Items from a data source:
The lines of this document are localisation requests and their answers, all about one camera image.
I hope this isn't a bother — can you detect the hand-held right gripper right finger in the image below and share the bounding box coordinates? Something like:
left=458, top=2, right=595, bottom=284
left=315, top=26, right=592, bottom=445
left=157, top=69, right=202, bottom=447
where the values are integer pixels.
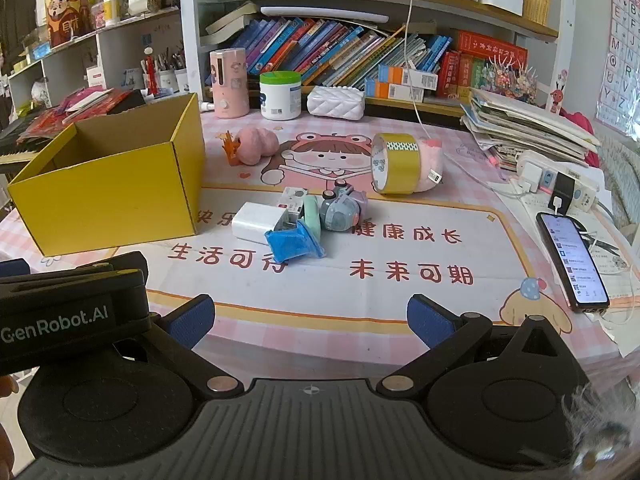
left=376, top=294, right=576, bottom=401

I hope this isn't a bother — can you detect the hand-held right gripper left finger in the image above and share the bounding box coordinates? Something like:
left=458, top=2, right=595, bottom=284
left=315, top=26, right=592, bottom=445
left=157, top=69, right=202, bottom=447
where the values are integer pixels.
left=149, top=294, right=246, bottom=402

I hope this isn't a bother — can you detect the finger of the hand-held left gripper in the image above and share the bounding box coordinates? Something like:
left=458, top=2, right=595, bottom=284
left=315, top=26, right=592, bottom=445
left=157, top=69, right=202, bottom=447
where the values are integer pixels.
left=0, top=251, right=149, bottom=289

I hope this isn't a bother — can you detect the blue packet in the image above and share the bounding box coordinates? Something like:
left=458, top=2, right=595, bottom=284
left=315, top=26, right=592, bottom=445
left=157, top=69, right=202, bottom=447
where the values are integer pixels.
left=264, top=222, right=326, bottom=262

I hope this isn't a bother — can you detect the yellow cardboard box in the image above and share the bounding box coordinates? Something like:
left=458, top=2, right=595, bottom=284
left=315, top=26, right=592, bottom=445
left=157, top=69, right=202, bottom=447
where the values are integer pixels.
left=7, top=92, right=207, bottom=257

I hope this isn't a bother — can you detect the pink plush paw toy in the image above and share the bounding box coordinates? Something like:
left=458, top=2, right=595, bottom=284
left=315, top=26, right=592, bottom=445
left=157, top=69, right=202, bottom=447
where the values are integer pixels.
left=412, top=139, right=446, bottom=193

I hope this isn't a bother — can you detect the yellow tape roll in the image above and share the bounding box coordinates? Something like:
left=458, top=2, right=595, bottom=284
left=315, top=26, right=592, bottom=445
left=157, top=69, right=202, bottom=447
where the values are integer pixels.
left=370, top=132, right=423, bottom=196

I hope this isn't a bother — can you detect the mint green oval case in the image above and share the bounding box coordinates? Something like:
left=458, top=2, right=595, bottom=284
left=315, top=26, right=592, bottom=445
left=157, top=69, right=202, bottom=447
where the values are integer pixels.
left=299, top=195, right=326, bottom=256

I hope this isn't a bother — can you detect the white staples box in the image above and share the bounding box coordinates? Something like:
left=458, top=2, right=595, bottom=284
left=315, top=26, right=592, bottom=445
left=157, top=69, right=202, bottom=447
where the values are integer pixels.
left=280, top=186, right=308, bottom=221

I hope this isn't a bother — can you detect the black keyboard piano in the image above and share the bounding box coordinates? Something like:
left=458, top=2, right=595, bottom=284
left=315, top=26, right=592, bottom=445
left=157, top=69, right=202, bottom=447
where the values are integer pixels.
left=0, top=91, right=146, bottom=173

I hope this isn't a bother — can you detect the white charger block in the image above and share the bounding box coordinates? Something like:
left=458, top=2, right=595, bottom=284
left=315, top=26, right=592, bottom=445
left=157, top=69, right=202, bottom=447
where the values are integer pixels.
left=231, top=202, right=288, bottom=246

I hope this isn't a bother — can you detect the red fabric on keyboard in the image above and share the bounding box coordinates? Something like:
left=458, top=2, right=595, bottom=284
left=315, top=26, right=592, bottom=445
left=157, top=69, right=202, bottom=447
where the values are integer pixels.
left=17, top=89, right=136, bottom=138

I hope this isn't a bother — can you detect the black smartphone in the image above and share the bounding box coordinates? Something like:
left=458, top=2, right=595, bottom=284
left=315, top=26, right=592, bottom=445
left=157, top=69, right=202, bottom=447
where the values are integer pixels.
left=536, top=211, right=611, bottom=311

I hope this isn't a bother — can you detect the white charger plug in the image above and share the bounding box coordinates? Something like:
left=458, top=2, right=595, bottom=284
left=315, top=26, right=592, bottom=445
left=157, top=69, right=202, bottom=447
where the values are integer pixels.
left=520, top=162, right=543, bottom=193

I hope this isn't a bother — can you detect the white notebook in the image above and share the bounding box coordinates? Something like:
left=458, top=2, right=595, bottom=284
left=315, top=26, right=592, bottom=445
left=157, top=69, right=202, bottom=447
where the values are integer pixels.
left=62, top=91, right=113, bottom=113

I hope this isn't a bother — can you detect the pink puffy plush toy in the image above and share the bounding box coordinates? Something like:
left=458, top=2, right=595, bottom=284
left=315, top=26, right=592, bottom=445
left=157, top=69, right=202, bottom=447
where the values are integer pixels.
left=234, top=127, right=280, bottom=166

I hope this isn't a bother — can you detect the black charger plug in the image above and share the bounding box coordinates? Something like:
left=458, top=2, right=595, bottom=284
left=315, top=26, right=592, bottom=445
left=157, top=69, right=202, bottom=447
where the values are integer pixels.
left=550, top=172, right=576, bottom=213

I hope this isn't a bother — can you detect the white power strip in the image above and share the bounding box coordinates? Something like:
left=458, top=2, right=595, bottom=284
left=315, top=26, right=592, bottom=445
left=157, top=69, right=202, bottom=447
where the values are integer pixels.
left=515, top=149, right=600, bottom=211

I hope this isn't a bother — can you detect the stack of paper workbooks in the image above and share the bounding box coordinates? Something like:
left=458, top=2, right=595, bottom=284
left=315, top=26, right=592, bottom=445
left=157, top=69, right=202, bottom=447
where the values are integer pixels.
left=460, top=87, right=601, bottom=171

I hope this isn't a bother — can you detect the white quilted pouch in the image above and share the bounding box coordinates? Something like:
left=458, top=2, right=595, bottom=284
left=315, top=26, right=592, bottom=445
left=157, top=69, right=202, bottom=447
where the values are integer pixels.
left=306, top=86, right=366, bottom=122

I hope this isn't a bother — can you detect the red tassel ornament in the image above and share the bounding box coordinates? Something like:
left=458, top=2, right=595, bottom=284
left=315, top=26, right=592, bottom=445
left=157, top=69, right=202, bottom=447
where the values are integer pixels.
left=141, top=46, right=161, bottom=98

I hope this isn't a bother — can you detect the pink cylindrical device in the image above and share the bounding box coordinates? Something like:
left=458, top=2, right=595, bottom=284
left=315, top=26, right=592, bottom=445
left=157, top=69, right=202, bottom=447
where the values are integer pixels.
left=209, top=48, right=250, bottom=120

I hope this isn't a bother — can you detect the white jar green lid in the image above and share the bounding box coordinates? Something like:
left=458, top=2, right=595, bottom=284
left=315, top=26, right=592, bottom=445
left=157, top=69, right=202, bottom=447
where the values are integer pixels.
left=259, top=71, right=302, bottom=122

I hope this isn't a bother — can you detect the white pen cup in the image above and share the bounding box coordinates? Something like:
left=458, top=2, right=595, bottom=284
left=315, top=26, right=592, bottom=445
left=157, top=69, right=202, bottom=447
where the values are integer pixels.
left=152, top=50, right=178, bottom=93
left=175, top=50, right=193, bottom=92

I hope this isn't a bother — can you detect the red thick dictionary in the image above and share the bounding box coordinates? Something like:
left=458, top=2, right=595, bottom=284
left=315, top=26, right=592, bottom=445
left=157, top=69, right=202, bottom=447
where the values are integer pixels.
left=437, top=50, right=473, bottom=100

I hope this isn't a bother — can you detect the grey cubby shelf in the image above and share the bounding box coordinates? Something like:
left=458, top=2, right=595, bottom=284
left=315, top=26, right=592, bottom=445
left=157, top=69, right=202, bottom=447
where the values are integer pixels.
left=7, top=7, right=183, bottom=111

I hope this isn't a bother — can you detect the colourful beaded ornament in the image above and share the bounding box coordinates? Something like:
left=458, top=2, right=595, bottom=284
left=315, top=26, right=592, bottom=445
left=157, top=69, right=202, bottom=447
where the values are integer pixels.
left=480, top=57, right=538, bottom=106

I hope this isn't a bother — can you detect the cartoon figure gift box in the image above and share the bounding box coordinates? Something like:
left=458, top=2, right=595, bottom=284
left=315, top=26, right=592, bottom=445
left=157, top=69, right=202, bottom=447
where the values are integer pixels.
left=45, top=0, right=96, bottom=48

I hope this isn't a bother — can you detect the red boxed book set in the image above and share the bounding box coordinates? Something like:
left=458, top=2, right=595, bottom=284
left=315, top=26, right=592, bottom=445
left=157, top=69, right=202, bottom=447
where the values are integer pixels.
left=452, top=30, right=529, bottom=68

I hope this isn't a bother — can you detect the row of colourful books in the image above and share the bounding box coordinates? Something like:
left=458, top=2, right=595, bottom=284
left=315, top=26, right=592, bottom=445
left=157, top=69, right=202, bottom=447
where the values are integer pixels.
left=240, top=17, right=453, bottom=101

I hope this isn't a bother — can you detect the white wooden bookshelf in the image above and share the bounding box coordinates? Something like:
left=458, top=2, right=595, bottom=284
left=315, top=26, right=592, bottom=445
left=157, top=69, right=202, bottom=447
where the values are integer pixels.
left=177, top=0, right=576, bottom=118

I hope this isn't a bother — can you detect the thick old book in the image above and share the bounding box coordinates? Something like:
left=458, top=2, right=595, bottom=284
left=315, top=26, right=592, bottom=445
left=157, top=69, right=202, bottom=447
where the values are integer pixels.
left=205, top=2, right=261, bottom=46

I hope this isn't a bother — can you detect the white cable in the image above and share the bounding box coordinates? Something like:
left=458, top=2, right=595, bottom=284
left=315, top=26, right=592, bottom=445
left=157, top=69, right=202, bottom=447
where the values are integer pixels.
left=402, top=0, right=526, bottom=198

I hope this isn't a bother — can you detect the alphabet wall poster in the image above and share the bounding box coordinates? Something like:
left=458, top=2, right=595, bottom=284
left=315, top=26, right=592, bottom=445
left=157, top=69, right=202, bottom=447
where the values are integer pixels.
left=595, top=0, right=640, bottom=136

**WHAT THE TASK ASKS**
All lines above that contain "black" are required in the answer.

**PROBLEM SOLUTION**
I hope this isn't a bother — can you detect the black keyboard piano in the image above and share the bounding box coordinates? Something like:
I hope this isn't a bother — can you detect the black smartphone in the image above and share the bounding box coordinates? Something like:
I hope this isn't a bother — can you detect the black charger plug in the image above and share the bounding box coordinates? Something like:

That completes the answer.